Кто они? Не знаю… Они не красные; наверное, и не белые. Просто люди из прошлой жизни. Их несет ветром революции. И меня тоже несет этот ветер. Я ничего не знаю о судьбе отца и сестры. Мне почему-то кажется, что они живы, но когда я задаю себе вопрос: а если расстреляли? — сразу хочется плакать, и сразу грустная-грустная мысль (она впервые пришла мне в голову в день маминых похорон): а зачем? Слезы никого не вернут, ничего не изменят. Отец рассказывал, что в Румянцевском музее в Москве служит библиотекарем некто Федоров. Он утверждает: если весь мир, весь, без единого исключения — постепенно или сразу (это лучше) станет искренне, истово чтить своих умерших предков, станет заботиться об их могилах — начнется дело всеобщего воскрешения и через какое-то время мертвые воскреснут, а живые никогда больше не умрут. Это не следы скорби. Это — дело человеческое, это удивительная мечта, и невозможно представить, что было бы, если бы люди захотели… Но они не захотят. Никогда. И в этом их гибель, их смерть — рано или поздно. Отца и сестру арестовали, как же — отец и сестра большевики. Меня пытались убить, потому что я напомнила им дочь Николая Второго. Я не могу не увидеть здесь различия: одни преследуют политических противников, другие — ненавистный призрак.
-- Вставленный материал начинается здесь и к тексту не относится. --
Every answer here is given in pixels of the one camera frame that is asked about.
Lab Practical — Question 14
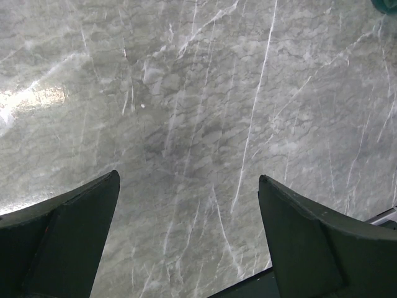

Но ведь это средневековье. Это погоня за ведьмами и духами. Это ведет в никуда…

Отец часто говорил: народ задавлен. Бос. Сер. Спился. В этом виноваты толстосумы и проклятая романовская шайка. Десятилетия потребуются, чтобы восстановить нравственный и духовный облик русских и иных, населяющих Российскую империю. И если после революции народ расправится со своими угнетателями — это только малая толика пролитых слез и крови отольется власть имущим.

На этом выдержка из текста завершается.